残念ながら、海外の様に自然な形で牧羊犬が羊の管理をしている牧場は多くありません。
しかし国内でも、牧羊犬を見ることができる観光施設が複数あるのです。
例えば栃木県の那須どうぶつ王国では、ニュージーランドからやってきた牧羊犬が、本場のテクニックを披露してくれるイベントを開催していました。牧羊犬の活動を直接目にすることはとても貴重な体験です。その迫力を体感するためにも、次回の開催スケジュールなどを是非チェックしてみてくださいね。
◆牧畜犬との違い
牧羊犬の他に、牧畜犬と呼ばれる犬たちがいます。
犬種でいうと主に、ロットワイラーやウェルシュコーギーペンブロークなどが挙げられるでしょう。
この牧畜犬は、自動車のない時代に牛・馬・羊の群れを追い立て、村から市場まで送っていくという仕事をしていました。
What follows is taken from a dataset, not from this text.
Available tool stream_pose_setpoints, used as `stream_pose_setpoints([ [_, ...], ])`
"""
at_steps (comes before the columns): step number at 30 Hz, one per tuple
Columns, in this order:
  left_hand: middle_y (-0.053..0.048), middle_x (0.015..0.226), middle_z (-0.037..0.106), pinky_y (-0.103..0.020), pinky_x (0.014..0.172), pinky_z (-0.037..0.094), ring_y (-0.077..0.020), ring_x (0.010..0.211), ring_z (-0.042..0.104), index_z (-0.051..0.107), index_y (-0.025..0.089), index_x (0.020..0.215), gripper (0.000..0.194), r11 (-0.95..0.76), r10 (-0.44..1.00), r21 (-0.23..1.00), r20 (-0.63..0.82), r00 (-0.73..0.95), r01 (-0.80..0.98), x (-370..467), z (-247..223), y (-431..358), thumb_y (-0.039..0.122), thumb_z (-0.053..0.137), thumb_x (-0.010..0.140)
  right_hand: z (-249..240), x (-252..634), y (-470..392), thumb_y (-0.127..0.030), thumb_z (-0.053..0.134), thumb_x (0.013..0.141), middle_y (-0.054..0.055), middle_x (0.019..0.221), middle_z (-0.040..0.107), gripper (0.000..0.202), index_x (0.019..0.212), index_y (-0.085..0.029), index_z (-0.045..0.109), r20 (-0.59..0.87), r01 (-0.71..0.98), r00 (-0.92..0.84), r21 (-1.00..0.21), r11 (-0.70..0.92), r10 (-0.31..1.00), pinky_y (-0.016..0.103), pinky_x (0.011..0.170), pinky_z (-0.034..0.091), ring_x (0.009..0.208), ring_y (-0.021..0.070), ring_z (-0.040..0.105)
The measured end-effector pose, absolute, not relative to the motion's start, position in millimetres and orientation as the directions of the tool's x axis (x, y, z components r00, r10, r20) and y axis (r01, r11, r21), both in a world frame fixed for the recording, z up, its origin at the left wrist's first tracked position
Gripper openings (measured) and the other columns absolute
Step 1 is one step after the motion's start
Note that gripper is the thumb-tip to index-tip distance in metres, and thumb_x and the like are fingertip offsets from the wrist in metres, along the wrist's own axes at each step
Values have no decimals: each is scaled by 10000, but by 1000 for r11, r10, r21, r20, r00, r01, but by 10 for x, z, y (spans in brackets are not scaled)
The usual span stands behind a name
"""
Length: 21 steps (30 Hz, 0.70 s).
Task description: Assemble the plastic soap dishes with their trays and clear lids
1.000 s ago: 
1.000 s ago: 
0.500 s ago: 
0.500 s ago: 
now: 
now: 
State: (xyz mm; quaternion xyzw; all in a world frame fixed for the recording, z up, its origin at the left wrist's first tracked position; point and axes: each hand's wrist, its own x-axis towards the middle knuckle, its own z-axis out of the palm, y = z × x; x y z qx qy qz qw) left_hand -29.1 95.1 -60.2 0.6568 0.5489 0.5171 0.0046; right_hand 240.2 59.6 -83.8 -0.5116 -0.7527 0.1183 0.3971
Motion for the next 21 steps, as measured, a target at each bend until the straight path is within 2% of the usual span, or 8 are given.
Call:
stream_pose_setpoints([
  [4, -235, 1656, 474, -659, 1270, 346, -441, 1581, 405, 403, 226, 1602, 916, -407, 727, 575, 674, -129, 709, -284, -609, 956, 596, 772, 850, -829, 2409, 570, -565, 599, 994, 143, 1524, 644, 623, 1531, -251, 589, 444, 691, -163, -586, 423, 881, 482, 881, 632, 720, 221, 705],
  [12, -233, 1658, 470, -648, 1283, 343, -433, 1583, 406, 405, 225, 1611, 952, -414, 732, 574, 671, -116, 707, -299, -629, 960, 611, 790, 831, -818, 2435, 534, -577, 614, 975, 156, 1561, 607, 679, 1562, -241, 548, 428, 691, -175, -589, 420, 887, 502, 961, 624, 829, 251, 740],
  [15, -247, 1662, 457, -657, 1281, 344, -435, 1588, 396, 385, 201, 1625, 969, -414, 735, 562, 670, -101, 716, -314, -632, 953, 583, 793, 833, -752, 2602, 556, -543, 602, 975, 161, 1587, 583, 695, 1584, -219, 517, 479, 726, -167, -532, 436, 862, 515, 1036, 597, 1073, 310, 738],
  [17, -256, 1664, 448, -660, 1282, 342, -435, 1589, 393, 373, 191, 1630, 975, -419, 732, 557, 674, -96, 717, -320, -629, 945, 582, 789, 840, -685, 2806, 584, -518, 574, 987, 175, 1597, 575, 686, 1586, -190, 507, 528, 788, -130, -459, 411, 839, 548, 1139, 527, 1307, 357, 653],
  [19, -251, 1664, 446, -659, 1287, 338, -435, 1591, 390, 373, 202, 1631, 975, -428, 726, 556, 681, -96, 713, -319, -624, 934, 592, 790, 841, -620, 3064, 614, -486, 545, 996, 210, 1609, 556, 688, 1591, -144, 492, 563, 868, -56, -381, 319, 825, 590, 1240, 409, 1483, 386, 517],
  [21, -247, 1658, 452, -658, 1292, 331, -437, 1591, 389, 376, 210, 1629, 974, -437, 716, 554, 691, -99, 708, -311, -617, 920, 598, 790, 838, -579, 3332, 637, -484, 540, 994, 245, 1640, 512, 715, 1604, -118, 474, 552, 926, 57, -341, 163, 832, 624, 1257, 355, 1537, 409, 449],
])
そのため、遠距離移動に耐えられる頑健さ、自分より大きな動物に怯まない勇敢さが必要となります。さらに常に目を光らせていざというときに大声で敵を威嚇し、立ち向かっていける強い意志や体力、負けん気の強さを有しているのです。
牧羊犬の種類は全30種類
現在、JKC(ジャパンケネルクラブ)に登録されている牧羊犬・牧畜犬の種類は計30種類います。
以下の犬種が登録されている犬種です。
- ウェルシュ・コーギー・カーディガン
- ウェルシュ・コーギー・ペンブローク
- オーストラリアン・キャトル・ドッグ
- オーストラリアン・ケルピー
- オーストラリアン・シェパード
- オールド・イングリッシュ・シープドッグ
- クーバース
- クロアチアン・シープドッグ
- コモンドール
- サールロース・ウルフドッグ
- シェットランド・シープドッグ
- ジャーマン・シェパード・ドッグ
- スキッパーキ
- スムース・コリー
- チェコスロバキアン・ウルフドッグ
- ビアデッド・コリー
- ピレニアン・シープドッグ
- ブービエ・デ・フランダース
- プーミー
- プーリー
- ブリアード
- ベルジアン・シェパード・ドッグ
- ボースロン
- ボーダー・コリー
- ポリッシュ・ローランド・シープドッグ
- ホワイト・スイス・シェパード・ドッグ
- マレンマ・シープドッグ
- ムーディー
- ラフ・コリー
- ランカシャー・ヒーラー
牧羊犬の代表的な犬種
前述したように、牧羊犬として登録されている犬は30種類います。今回はその中でも知名度の高い3犬種を紹介していきましょう。
◆牧羊犬の代表的な犬種①ボーダーコリー
イギリスが原産国のボーダー・コリー。名前についている「ボーダー」は国境地域を意味しており、イギリスとスコットランドの国境地域が原産であることが由来となっています。
活発で注意力と判断力に優れている犬種で、現代ではペットとしても人気が高いですね。
◆牧羊犬の代表的な犬種②シェットランドシープドッグ
イギリス最北端に位置するシェットランド諸島を原産とする、シェットランド・シープドッグ。シェルティという愛称でも親しまれていますよね。
飼い主への忠誠心に加え、我慢強い性格をしています。小型ではありますが、筋肉質な体をしているというのが大きな特徴でしょう。
◆牧羊犬の代表的な犬種③ジャーマン・シェパード・ドッグ
ドイツ原産のジャーマン・シェパード・ドッグ。牧羊犬に限らず。警察犬・軍用犬としてなど、幅広く世界中で活躍している犬種です。使役犬の代表格ともいえるでしょう。
運動能力の高さと、冷静に状況把握ができる洞察力が高い魅力です。飼い主への忠誠心や忍耐力をも有しているため、牧羊犬として優れた素質を持っています。
まとめ
家畜の群れの見張り・誘導・統率管理など、高い技術を要する仕事で活躍している牧羊犬。
その働きぶりは圧巻で、正に尊敬に値する内容だといえるでしょう。
国内では中々目にすることは出来ませんが、私自身も一度は直接その迫力を体感したいと強く感じています。
ペットとして飼う方も現代では珍しくありません。ぜひ、この魅力溢れる牧羊犬たちに思いを馳せてみてくださいね。